Realtime models is Audio Note’s umbrella term for models that are better suited for realtime workflows. In practice, they usually have better RTF (Real-Time Factor) and lower latency.

Does Realtime Transcription Mean Realtime Models Only

No.

Realtime is a scenario, not a model family. In realtime scenarios you can choose:

Realtime models Better defaults for low latency, lower-power devices, and long live sessions.
Whisper Still a valid option in realtime workflows when GPU performance is strong enough to sustain good RTF.

That is why Audio Note documents realtime transcription as a workflow, not as a synonym for realtime models.

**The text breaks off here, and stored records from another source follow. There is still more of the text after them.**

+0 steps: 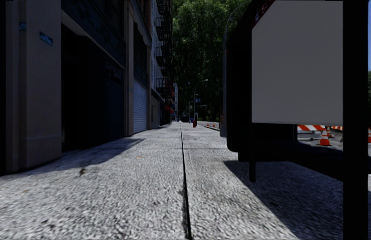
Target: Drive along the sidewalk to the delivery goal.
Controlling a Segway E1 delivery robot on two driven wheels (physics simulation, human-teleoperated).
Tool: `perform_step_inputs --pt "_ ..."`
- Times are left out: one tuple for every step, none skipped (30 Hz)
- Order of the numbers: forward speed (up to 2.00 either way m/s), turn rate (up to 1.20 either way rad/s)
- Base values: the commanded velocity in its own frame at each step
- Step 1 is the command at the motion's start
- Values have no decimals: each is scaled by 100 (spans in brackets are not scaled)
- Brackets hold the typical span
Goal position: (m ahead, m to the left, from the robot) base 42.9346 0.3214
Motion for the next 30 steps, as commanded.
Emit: perform_step_inputs --pt "200 0" --pt "200 0" --pt "200 0" --pt "200 0" --pt "200 0" --pt "200 0" --pt "200 0" --pt "200 0" --pt "200 0" --pt "200 0" --pt "200 5" --pt "200 11" --pt "200 15" --pt "200 15" --pt "200 16" --pt "200 18" --pt "200 19" --pt "200 19" --pt "200 19" --pt "200 0" --pt "200 0" --pt "200 0" --pt "200 0" --pt "200 0" --pt "200 0" --pt "200 0" --pt "200 0" --pt "200 0" --pt "200 0" --pt "200 0"
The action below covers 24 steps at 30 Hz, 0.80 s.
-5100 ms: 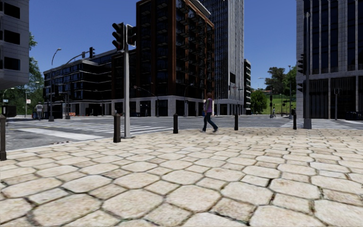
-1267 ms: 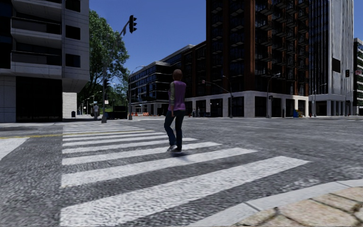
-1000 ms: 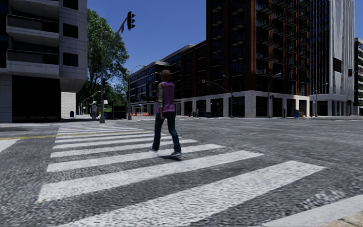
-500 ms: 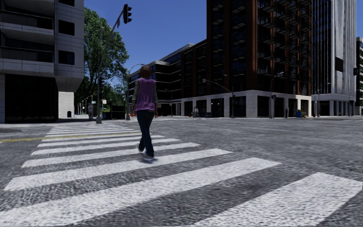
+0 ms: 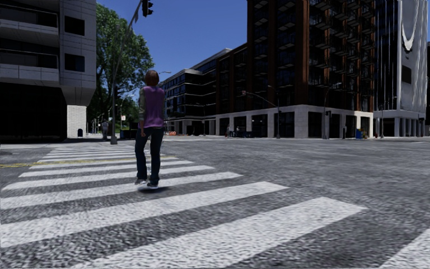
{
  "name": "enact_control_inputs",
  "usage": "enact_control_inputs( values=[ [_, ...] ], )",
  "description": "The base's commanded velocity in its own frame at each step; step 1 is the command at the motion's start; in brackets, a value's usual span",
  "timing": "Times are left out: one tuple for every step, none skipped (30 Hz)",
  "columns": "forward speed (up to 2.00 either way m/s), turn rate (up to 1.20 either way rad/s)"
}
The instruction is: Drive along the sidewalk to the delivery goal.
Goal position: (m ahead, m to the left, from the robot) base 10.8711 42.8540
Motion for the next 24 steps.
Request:
enact_control_inputs(
  values=[
    [1.21,0.19],
    [1.21,0.19],
    [1.21,0.19],
    [1.21,0.19],
    [1.21,0.19],
    [1.21,0.19],
    [1.21,0.19],
    [1.21,0.19],
    [1.21,0.19],
    [1.21,0.2],
    [1.21,0.24],
    [1.21,0.24],
    [1.21,0.27],
    [1.21,0.27],
    [1.21,0.27],
    [1.21,0.27],
    [1.21,0.28],
    [1.21,0.28],
    [1.21,0.28],
    [1.21,0.28],
    [1.21,0.28],
    [1.21,0.28],
    [1.21,0.28],
    [1.21,0.28]
  ],
)
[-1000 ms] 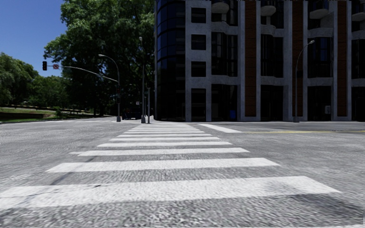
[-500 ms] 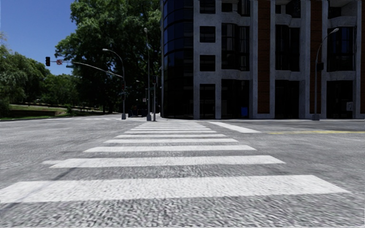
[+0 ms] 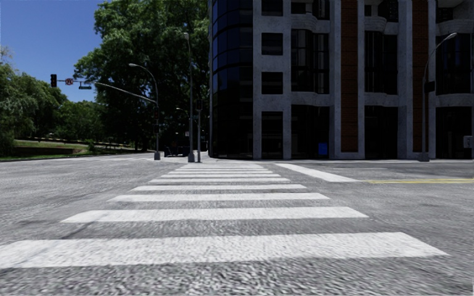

Recommended Decision Order

Choose in this order:

decide whether the workflow is file-based or realtime
decide whether the goal is accuracy or lower latency
then pick Whisper or realtime models based on device constraints

Scenario	First choice	When to test the other route
long-form meetings, courses, archive review	Whisper	lower-end hardware or draft-first workflows
microphone captions, spoken drafting	Realtime model	strong GPU and quality-sensitive realtime workflows
app audio live capture	Realtime model	when GPU headroom is strong and Whisper performs well in sample tests
lower-power devices	Realtime or lighter Whisper tiers	only upgrade when sample validation proves it is worth it

Why You May Still See MLEngine

User-facing documentation should focus on Whisper and realtime models.

MLEngine appears only as internal implementation context:

it is the runtime used for non-Whisper inference
current realtime models are carried by it
it is not an extra model category users need to choose from

The practical distinction is simple: users choose model routes, the app chooses runtime implementation.

Common Mistakes

Treating realtime scenarios as realtime-model-only Realtime models are often the better default, but Whisper can absolutely be the better answer on strong GPUs.
Treating MLEngine as a third user-facing model class It is an implementation detail, not a workflow concept.
Choosing by model size only Realtime live capture and long-form review optimize for different goals.